I have a panasonic bread maker (thanks to all your comments on this already! I bought it after reading the reviews on here....)
All my bread so far has been great. This week I bought stone ground flour -Sainsbury's own. The bread tastes great - really yummy with a lovely crispy crust. However, its never going to be any good for sandwiches - its much too dense.
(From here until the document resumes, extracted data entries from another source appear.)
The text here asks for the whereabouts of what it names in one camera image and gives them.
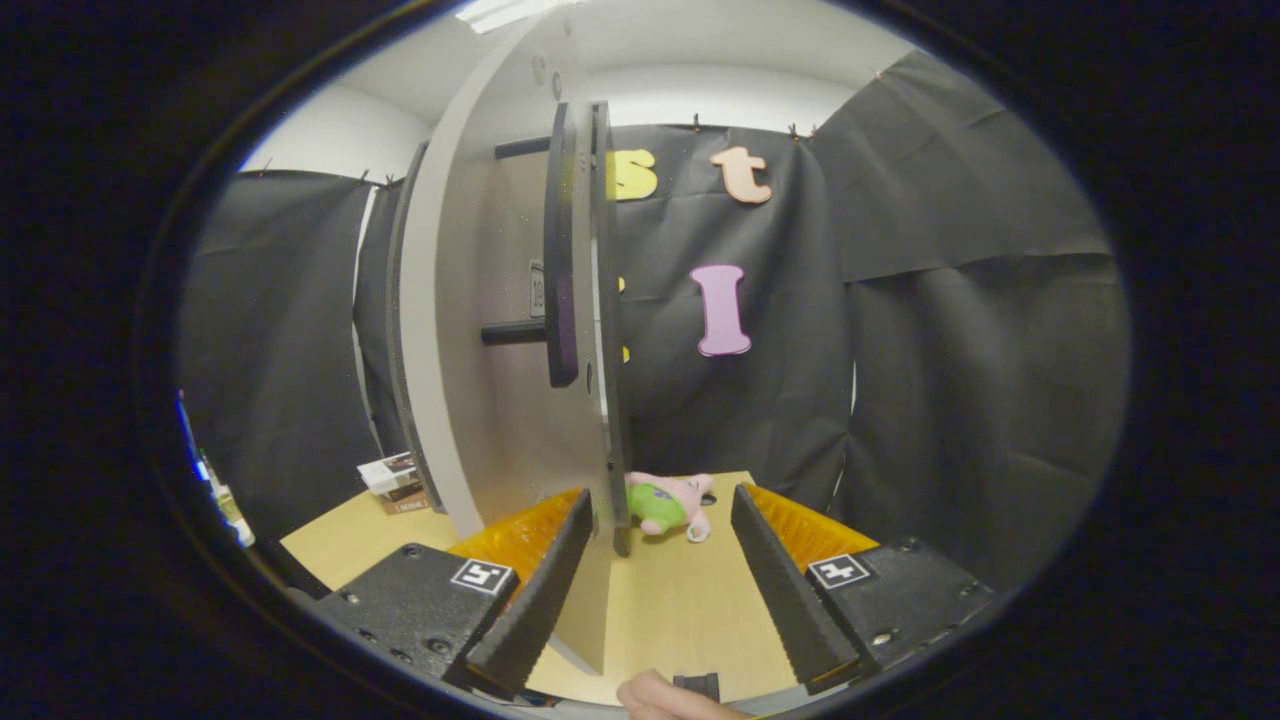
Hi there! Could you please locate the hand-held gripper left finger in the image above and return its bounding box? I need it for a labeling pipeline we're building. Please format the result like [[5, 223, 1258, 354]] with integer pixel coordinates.
[[305, 487, 594, 701]]

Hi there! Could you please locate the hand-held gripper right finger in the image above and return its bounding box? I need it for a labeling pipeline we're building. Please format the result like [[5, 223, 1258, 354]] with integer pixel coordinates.
[[730, 483, 996, 696]]

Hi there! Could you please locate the light grey shoe cabinet door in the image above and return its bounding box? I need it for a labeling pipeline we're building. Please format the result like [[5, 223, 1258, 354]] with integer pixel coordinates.
[[398, 15, 633, 673]]

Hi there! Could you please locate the grey shoe cabinet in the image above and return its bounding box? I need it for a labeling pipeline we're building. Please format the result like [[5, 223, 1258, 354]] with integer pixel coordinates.
[[385, 140, 446, 513]]

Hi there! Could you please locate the black door handle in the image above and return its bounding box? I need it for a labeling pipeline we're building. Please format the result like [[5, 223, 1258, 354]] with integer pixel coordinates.
[[482, 100, 581, 389]]

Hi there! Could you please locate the pink green plush toy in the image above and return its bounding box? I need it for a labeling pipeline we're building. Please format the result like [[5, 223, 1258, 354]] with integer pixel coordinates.
[[625, 470, 716, 543]]

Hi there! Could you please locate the black backdrop cloth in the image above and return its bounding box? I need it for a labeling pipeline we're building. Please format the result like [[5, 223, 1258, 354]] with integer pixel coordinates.
[[178, 50, 1131, 591]]

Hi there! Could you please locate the long ceiling light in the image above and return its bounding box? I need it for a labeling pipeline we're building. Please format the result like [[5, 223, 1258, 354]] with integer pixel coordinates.
[[455, 0, 581, 36]]

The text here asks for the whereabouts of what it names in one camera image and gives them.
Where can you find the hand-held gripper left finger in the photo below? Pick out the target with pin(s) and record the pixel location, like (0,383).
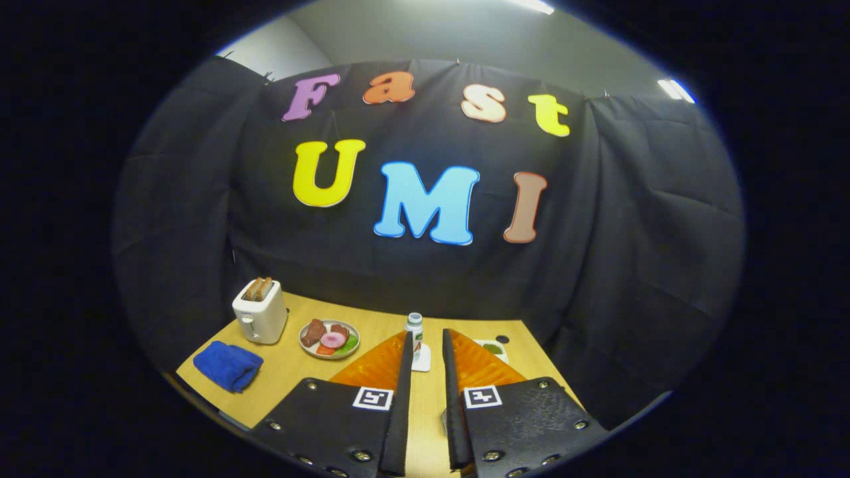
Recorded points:
(400,418)

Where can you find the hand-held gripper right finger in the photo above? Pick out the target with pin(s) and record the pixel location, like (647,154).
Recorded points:
(453,418)

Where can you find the white square coaster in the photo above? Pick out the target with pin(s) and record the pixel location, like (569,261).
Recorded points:
(422,364)

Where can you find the white divided bean dish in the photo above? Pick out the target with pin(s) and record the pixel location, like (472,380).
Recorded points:
(491,348)

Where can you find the green lettuce leaf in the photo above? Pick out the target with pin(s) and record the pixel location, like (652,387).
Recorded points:
(350,344)

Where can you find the white drink bottle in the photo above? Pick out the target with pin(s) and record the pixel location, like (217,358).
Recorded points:
(415,325)

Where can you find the red tomato slice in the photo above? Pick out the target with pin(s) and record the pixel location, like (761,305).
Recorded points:
(325,350)

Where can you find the pink ham slice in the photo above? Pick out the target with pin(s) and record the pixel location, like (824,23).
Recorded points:
(333,340)

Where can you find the white oval food plate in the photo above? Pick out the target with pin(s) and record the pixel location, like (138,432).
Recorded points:
(307,348)

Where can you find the large brown meat slice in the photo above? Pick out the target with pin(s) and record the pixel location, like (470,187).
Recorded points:
(313,332)

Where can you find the white toaster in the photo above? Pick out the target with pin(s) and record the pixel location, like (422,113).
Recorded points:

Any tips please on making a lighter loaf with stone ground flour?
Thanks in anticipation
jj0 -
Gingham_Ribbon wrote: »I love my panasonic too. It's a 253 and the advantage is that i can make fruit loaves ready for getting up in the morning. Way better than toasted teacakes. I was worried about leaving an electrical appliance on overnight but got a circuit breaker on the plug and chilled out. I wouldn't go back now. It's wonderful.
!
Hi all
I have a question about overnight baking. I too have the panasonic with raisin dispenser. I have not yet used the timer, as I feel the water is going to come into contact with the yeast too early. The instructions say put the yeast in the bottom - add flour and other ingredients - then the water on top.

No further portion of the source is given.